*** Opening of DATASET EXCERPT ***
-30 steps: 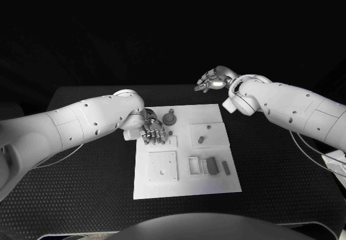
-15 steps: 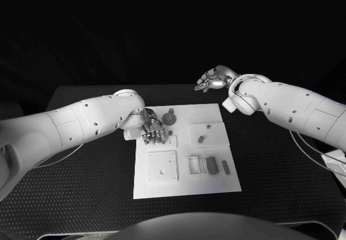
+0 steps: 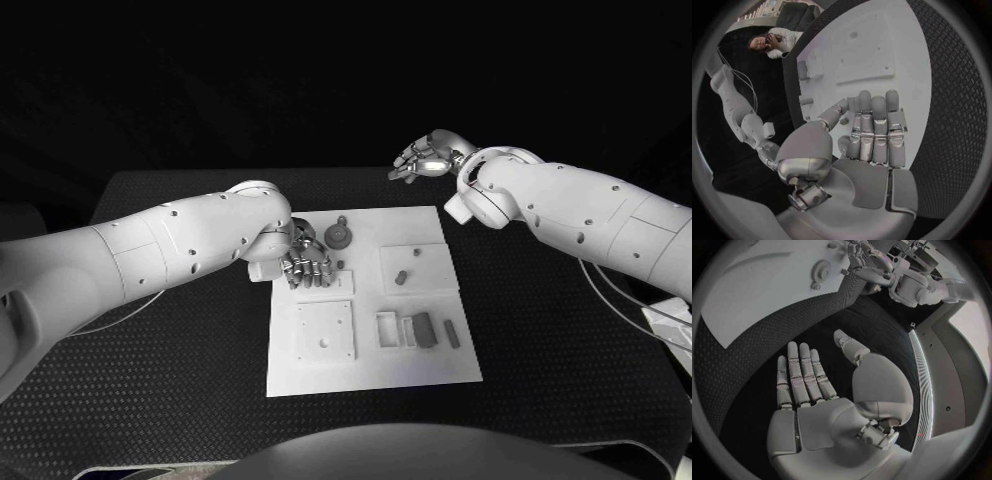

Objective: Assemble the parts on the task board

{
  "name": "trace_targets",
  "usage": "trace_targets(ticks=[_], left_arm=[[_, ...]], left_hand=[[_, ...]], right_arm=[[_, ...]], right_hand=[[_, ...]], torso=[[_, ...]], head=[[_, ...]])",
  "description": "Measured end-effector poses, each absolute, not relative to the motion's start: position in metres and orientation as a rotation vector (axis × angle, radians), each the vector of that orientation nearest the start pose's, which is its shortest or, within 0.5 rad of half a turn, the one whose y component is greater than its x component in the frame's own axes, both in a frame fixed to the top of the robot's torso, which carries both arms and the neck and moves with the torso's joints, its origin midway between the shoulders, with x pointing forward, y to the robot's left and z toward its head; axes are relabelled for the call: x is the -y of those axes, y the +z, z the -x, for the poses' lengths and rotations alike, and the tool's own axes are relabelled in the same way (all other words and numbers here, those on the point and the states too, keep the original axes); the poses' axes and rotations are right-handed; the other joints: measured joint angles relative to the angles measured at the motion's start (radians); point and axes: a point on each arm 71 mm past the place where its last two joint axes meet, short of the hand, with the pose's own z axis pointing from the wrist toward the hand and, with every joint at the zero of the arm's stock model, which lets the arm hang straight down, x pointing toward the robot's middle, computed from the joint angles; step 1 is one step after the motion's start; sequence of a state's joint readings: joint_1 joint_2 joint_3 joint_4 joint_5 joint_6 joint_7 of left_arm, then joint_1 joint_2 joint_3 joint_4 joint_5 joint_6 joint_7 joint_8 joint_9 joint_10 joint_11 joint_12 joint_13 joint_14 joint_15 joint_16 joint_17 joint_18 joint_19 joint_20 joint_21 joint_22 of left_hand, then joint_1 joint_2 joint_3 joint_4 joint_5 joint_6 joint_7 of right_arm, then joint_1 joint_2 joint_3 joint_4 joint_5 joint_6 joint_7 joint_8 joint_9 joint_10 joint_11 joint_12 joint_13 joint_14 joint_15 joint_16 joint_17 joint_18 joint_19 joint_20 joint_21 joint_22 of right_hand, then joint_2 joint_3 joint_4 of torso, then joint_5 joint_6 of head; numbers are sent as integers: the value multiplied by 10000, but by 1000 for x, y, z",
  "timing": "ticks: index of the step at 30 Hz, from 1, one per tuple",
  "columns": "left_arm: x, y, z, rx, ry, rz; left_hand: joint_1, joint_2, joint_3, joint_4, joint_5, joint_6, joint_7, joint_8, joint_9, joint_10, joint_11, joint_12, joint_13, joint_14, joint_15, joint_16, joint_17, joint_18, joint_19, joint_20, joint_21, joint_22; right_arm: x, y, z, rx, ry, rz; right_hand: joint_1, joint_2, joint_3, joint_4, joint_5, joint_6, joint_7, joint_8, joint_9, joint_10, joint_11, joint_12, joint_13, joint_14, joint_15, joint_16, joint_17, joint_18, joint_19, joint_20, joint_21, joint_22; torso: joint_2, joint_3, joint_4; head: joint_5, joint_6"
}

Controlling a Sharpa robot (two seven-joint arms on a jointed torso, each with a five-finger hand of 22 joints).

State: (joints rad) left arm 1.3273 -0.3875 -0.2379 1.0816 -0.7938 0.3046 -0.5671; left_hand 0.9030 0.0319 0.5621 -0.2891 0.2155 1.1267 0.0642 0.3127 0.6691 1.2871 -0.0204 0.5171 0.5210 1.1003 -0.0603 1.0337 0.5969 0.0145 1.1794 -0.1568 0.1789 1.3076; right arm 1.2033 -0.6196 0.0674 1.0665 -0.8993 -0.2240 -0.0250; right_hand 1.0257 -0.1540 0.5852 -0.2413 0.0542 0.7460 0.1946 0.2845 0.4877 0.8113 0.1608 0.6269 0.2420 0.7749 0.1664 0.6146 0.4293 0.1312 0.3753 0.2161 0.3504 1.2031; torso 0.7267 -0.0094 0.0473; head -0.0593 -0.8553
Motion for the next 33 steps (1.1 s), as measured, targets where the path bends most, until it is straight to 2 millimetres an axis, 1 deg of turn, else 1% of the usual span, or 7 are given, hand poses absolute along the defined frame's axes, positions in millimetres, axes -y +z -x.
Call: trace_targets(ticks=[9, 13, 14, 15, 17, 22, 33], left_arm=[[-110, -253, -526, -25795, -3481, 1432], [-110, -253, -526, -25692, -3478, 1501], [-110, -253, -526, -25660, -3476, 1529], [-110, -253, -526, -25640, -3479, 1546], [-110, -253, -526, -25610, -3490, 1570], [-113, -254, -526, -25592, -3461, 1725], [-122, -253, -527, -25547, -3510, 2061]], left_hand=[[0, 0, -12, -12, -119, 1, 0, 39, -10, 22, -16, 0, -1, 40, -37, 44, -1, 0, 38, -37, 39, -1], [27, 27, 17, 17, -721, -87, 88, -40, -31, 23, -16, 0, 15, 40, -38, 43, -41, -1, 15, -61, 39, -1], [45, 45, 3, 31, -1010, -115, 93, -58, -37, 23, -16, 0, 15, 40, -38, 43, -60, -1, 15, -61, 39, -1], [118, 117, -44, 109, -1319, -175, 114, -92, -43, 23, -16, 0, 24, 37, -41, 43, -75, -1, 15, -61, 39, -1], [107, 106, -212, 329, -1587, -335, 157, -179, -57, 23, -16, 0, 26, 1, -77, 43, -93, -2, 15, -61, 39, -2], [-601, -552, -557, 770, -1604, -810, 300, -420, -170, -89, 88, -39, 71, -36, -117, 41, -112, 0, -3, -81, 30, -2], [-1267, -1054, -954, 1013, -1604, -973, 396, -545, -212, -136, 135, -38, 160, -127, -127, 80, -111, 1, -38, -115, -46, -3]], right_arm=[[229, -184, -573, -17147, 8113, -4877], [229, -184, -573, -17146, 8111, -4879], [229, -184, -573, -17146, 8111, -4879], [229, -184, -573, -17146, 8111, -4879], [229, -184, -573, -17147, 8112, -4879], [229, -184, -573, -17146, 8109, -4882], [230, -184, -573, -17142, 8093, -4895]], right_hand=[[0, 0, 0, 0, 0, 0, 0, 0, 1, 38, -38, 0, -20, -1, 1, 0, 0, 0, -24, 24, -38, 12], [0, 0, 0, 0, 0, 0, 0, 0, 1, 38, -38, 0, -20, -1, 1, 0, 1, 0, -37, 36, -38, 15], [0, 0, 0, 0, 0, 0, 0, 0, 1, 38, -38, 0, -20, -1, 1, -14, 1, 0, -37, 36, -38, 22], [0, 0, 0, 0, 0, 0, 0, 0, 1, 38, -38, 0, -20, -1, 1, -40, 1, 0, -37, 36, -38, 22], [0, 0, 0, 0, 0, 0, 0, 0, -8, 38, -38, 0, -32, -1, 1, -40, -1, 0, -37, 36, -38, 22], [0, 0, 0, 0, 0, 0, 0, 0, -9, 38, -38, 0, -32, -1, 1, -40, -8, 0, -37, 36, -38, 29], [0, 0, 0, 0, 0, 0, 0, 0, -9, 37, -38, -39, -54, 0, 0, -40, -8, 0, -37, 36, -38, 33]], torso=[[0, -3, -1], [0, -2, -2], [0, -1, -2], [0, -1, -3], [0, -1, -4], [-1, 0, -5], [-8, 2, -5]], head=[[-5, -8], [-7, -11], [-7, -11], [-7, -11], [-7, -10], [-7, -6], [-28, 10]])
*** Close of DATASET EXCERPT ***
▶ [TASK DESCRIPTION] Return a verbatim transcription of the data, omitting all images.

▶ [ANSWER TO THIS PROBLEM]
-30 steps: 
-15 steps: 
+0 steps: 

Objective: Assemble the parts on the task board

{
  "name": "trace_targets",
  "usage": "trace_targets(ticks=[_], left_arm=[[_, ...]], left_hand=[[_, ...]], right_arm=[[_, ...]], right_hand=[[_, ...]], torso=[[_, ...]], head=[[_, ...]])",
  "description": "Measured end-effector poses, each absolute, not relative to the motion's start: position in metres and orientation as a rotation vector (axis × angle, radians), each the vector of that orientation nearest the start pose's, which is its shortest or, within 0.5 rad of half a turn, the one whose y component is greater than its x component in the frame's own axes, both in a frame fixed to the top of the robot's torso, which carries both arms and the neck and moves with the torso's joints, its origin midway between the shoulders, with x pointing forward, y to the robot's left and z toward its head; axes are relabelled for the call: x is the -y of those axes, y the +z, z the -x, for the poses' lengths and rotations alike, and the tool's own axes are relabelled in the same way (all other words and numbers here, those on the point and the states too, keep the original axes); the poses' axes and rotations are right-handed; the other joints: measured joint angles relative to the angles measured at the motion's start (radians); point and axes: a point on each arm 71 mm past the place where its last two joint axes meet, short of the hand, with the pose's own z axis pointing from the wrist toward the hand and, with every joint at the zero of the arm's stock model, which lets the arm hang straight down, x pointing toward the robot's middle, computed from the joint angles; step 1 is one step after the motion's start; sequence of a state's joint readings: joint_1 joint_2 joint_3 joint_4 joint_5 joint_6 joint_7 of left_arm, then joint_1 joint_2 joint_3 joint_4 joint_5 joint_6 joint_7 joint_8 joint_9 joint_10 joint_11 joint_12 joint_13 joint_14 joint_15 joint_16 joint_17 joint_18 joint_19 joint_20 joint_21 joint_22 of left_hand, then joint_1 joint_2 joint_3 joint_4 joint_5 joint_6 joint_7 of right_arm, then joint_1 joint_2 joint_3 joint_4 joint_5 joint_6 joint_7 joint_8 joint_9 joint_10 joint_11 joint_12 joint_13 joint_14 joint_15 joint_16 joint_17 joint_18 joint_19 joint_20 joint_21 joint_22 of right_hand, then joint_2 joint_3 joint_4 of torso, then joint_5 joint_6 of head; numbers are sent as integers: the value multiplied by 10000, but by 1000 for x, y, z",
  "timing": "ticks: index of the step at 30 Hz, from 1, one per tuple",
  "columns": "left_arm: x, y, z, rx, ry, rz; left_hand: joint_1, joint_2, joint_3, joint_4, joint_5, joint_6, joint_7, joint_8, joint_9, joint_10, joint_11, joint_12, joint_13, joint_14, joint_15, joint_16, joint_17, joint_18, joint_19, joint_20, joint_21, joint_22; right_arm: x, y, z, rx, ry, rz; right_hand: joint_1, joint_2, joint_3, joint_4, joint_5, joint_6, joint_7, joint_8, joint_9, joint_10, joint_11, joint_12, joint_13, joint_14, joint_15, joint_16, joint_17, joint_18, joint_19, joint_20, joint_21, joint_22; torso: joint_2, joint_3, joint_4; head: joint_5, joint_6"
}

Controlling a Sharpa robot (two seven-joint arms on a jointed torso, each with a five-finger hand of 22 joints).

State: (joints rad) left arm 1.3273 -0.3875 -0.2379 1.0816 -0.7938 0.3046 -0.5671; left_hand 0.9030 0.0319 0.5621 -0.2891 0.2155 1.1267 0.0642 0.3127 0.6691 1.2871 -0.0204 0.5171 0.5210 1.1003 -0.0603 1.0337 0.5969 0.0145 1.1794 -0.1568 0.1789 1.3076; right arm 1.2033 -0.6196 0.0674 1.0665 -0.8993 -0.2240 -0.0250; right_hand 1.0257 -0.1540 0.5852 -0.2413 0.0542 0.7460 0.1946 0.2845 0.4877 0.8113 0.1608 0.6269 0.2420 0.7749 0.1664 0.6146 0.4293 0.1312 0.3753 0.2161 0.3504 1.2031; torso 0.7267 -0.0094 0.0473; head -0.0593 -0.8553
Motion for the next 33 steps (1.1 s), as measured, targets where the path bends most, until it is straight to 2 millimetres an axis, 1 deg of turn, else 1% of the usual span, or 7 are given, hand poses absolute along the defined frame's axes, positions in millimetres, axes -y +z -x.
Call: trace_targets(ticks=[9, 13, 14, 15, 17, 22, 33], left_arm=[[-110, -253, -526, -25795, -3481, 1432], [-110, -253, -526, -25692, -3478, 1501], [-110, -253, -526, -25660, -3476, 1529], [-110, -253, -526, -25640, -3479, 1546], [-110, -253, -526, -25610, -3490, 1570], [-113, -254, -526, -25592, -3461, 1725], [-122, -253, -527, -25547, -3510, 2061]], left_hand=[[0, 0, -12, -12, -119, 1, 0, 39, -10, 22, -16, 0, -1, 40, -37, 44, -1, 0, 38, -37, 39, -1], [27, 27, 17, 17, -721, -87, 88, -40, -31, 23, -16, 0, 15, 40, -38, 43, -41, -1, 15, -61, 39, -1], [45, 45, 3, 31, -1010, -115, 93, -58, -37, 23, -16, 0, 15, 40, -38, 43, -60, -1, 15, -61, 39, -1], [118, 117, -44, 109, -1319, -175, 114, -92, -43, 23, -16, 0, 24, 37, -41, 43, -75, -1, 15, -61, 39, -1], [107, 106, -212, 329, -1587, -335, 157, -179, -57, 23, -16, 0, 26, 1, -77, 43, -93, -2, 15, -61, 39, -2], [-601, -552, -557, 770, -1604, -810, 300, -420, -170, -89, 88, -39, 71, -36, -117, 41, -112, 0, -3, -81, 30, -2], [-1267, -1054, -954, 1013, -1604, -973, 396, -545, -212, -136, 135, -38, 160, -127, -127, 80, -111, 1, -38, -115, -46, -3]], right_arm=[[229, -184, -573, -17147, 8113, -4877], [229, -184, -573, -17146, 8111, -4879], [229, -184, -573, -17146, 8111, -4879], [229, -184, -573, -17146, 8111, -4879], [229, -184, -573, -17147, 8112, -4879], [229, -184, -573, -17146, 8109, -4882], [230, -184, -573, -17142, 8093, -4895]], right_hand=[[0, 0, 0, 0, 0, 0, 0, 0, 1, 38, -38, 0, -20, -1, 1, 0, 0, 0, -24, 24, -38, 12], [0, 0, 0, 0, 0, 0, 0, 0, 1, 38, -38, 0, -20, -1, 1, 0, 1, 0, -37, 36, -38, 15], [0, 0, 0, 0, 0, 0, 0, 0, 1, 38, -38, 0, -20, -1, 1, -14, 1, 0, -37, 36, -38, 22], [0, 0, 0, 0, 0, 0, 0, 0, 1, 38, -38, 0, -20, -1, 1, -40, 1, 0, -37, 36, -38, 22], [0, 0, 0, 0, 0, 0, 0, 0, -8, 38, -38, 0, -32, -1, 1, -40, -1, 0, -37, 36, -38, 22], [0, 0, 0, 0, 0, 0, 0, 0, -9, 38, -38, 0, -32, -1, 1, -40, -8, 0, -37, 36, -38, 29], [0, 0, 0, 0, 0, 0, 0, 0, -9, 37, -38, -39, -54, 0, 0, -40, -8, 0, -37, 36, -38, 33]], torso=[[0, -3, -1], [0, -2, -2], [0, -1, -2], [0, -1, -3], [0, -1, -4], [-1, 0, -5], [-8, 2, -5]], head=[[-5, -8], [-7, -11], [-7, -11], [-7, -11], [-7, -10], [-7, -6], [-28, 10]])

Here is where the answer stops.